“Engelsiz bir şehir istiyoruz”

Engelli vatandaşlarımızın yaşam koşullarını iyileştirmek ve fiziki koşulları engelsiz hale getirmek için engelsiz bir şehir istiyoruz, diyen Şanlıurfa Omurilik Felçlileri İstihdam Derneği Yönetim Kurulu Başkanı Habib Polat Yeniurfa Gazetesi muhabirine yaptığı açıklamada şu görüşlere yer verdi.

“Biz Şanlıurfa’da şehrin içine giremiyoruz. Sosyal hayatın içine giremiyoruz. Sosyal hayatımız diye bir şey yok. Şehir tamamıyla bize engel aslında yapılan tüm çalışmalar engel değil engelleyen çalışmalar kısmına giriyor. Çünkü yeni rampalar yapılıyor, bu rampalar uzaya mekik fırlatacak rampalar gibi hani bir engelinin orayı kullanma gibi bir şansı yok zaten.

Bu şehirle ilgili olan kaldırımlarla, yollarla işte parklarla ilgili sosyal hayatın her alanıyla ilgili öyle bir sıkıntımız var, sıkıntımız var değil zaten sıkıntımız vardı. Bide kamu kurumlarının çalışmaları var bunun la ilgili, kamu kurumlarını zaten hiç kullanamıyoruz yüzde 90-95 ine yakın bir engellinin gidip bir işini görebileceği bir yer yoktur, düzgün bir kurum yoktur.

MİLLİ EĞİTİM DE ÇOK BÜYÜK SORUNLARIMIZ VAR

Bu gün yaşı 6-7 olan engelli kardeşimiz okula gidemiyor, aynı zamanda okuryazar duruma gelemiyor, yani cahil kalıyor, milli eğitim görevini yapmıyor. İşin özeti ve kısacası Şanlıurfa’da bir engellinin yaşamaması için sağ olsun kamu kurumlarımız elinden gelen tüm çabayı sarf ediyor. Hani bir toplantıda ve bir yerde konuşulduğu zamanda oradaki amirlerimiz direkmen işte kısacası aile ve sosyal politikalar il müdür yardımcımız bir toplantıda biz 12 bin tane engelliye evde bakım maaşı veriyoruz, ama 12 bin tane engelliyi de dört duvar arasına tıkmışlar. Hani bir insana para verebilirsiniz ama onu sokağa çıkaramadığınız zaman etrafını altıla döşeseniz neye yarar.

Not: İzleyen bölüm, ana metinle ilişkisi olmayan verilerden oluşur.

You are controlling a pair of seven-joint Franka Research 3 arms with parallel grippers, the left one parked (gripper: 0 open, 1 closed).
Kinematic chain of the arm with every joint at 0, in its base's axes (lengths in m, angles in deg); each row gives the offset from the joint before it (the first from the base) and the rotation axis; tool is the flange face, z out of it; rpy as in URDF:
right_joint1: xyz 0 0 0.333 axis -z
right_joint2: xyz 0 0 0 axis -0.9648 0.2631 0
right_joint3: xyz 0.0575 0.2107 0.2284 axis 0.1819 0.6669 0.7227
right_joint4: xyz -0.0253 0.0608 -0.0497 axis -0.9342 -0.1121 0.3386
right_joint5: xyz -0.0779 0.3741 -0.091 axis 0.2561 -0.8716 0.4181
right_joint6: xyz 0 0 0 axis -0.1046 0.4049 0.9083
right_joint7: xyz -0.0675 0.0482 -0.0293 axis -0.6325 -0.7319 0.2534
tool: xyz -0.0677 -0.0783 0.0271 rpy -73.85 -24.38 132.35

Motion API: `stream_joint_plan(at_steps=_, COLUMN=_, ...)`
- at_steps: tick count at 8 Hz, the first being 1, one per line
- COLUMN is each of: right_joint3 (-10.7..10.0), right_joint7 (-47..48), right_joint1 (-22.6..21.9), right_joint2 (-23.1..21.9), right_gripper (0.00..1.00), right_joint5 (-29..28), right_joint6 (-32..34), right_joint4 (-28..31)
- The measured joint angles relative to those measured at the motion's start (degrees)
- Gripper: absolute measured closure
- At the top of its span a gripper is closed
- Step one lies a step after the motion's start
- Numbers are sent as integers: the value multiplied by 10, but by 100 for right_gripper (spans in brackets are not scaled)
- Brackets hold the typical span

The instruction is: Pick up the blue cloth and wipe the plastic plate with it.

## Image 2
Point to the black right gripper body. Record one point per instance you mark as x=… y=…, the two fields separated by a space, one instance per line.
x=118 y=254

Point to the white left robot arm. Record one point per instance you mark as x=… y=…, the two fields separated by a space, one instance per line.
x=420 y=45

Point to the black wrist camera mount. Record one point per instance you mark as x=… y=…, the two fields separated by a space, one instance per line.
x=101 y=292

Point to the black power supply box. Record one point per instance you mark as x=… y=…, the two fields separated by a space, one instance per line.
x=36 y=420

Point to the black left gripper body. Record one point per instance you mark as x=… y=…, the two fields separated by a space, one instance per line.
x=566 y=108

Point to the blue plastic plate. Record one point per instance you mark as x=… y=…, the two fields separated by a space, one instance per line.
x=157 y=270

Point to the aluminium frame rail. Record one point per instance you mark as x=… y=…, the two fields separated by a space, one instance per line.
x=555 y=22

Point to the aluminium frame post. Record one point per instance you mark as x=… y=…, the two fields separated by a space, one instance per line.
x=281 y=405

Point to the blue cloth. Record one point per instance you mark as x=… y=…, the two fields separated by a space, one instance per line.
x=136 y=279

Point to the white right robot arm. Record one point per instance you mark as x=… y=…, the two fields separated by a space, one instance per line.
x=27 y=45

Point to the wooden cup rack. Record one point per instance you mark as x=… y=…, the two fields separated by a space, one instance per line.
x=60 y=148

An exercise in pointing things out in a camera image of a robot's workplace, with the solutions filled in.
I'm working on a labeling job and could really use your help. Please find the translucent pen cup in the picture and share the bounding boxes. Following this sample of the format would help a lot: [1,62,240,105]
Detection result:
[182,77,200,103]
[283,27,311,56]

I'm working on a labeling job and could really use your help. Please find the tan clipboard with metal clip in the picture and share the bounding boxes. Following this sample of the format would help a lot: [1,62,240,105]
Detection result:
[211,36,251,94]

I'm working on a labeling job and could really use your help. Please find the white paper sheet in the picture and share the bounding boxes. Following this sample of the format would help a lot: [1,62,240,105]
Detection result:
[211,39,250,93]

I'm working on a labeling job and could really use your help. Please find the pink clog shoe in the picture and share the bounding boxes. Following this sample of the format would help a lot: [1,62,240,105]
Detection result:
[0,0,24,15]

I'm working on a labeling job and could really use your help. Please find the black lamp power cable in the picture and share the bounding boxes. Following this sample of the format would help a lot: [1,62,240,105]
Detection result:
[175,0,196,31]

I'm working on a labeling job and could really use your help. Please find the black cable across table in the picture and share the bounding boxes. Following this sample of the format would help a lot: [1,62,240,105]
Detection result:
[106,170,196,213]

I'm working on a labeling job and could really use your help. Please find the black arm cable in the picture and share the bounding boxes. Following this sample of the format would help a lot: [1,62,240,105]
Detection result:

ŞANLIURFA’NIN TAMAMINDA BİR TANE ENGELLİ LAVABOSU YOKTUR

Bir engeli dışarı çıktığı zaman ya altına pisleyip eve dönecektir, yâda bir sokak başında oturup ihtiyacını giderecektir. Erkekler açısında bunu düşündüğünüz zaman belki çok fazla bir şey görünmeyebilir, ama engelli olan bir bayan çarşıda öyle bir ihtiyacı olduğu zaman ne yapacaktır.

Bizim burada 5378 sayılı 2005 yılında çıkarılan kanunun bir an önce uygulanmasıdır. Yani bunun günü dolmuştur, artık zamanı geçmektedir yaklaşık 12 yıl önce bu kanun çıkmıştır, ama bu güne kadar bir arpa boyu kadar yol alınmamışız. Yani bizim yapılan tüm çalışmalarda bunda sonra kanunların uygulanması, kanunların öngörüldüğü şekilde uygulanması, o zaman bir sorunumuzun kalmayacağını inanıyorum. Ama dediğim gibi binlerce, on binlerce engelli evde hapis hayatı yaşamaktadır ve bu kamu kuruluşlarının bizi engellediklerinden dolayıdır.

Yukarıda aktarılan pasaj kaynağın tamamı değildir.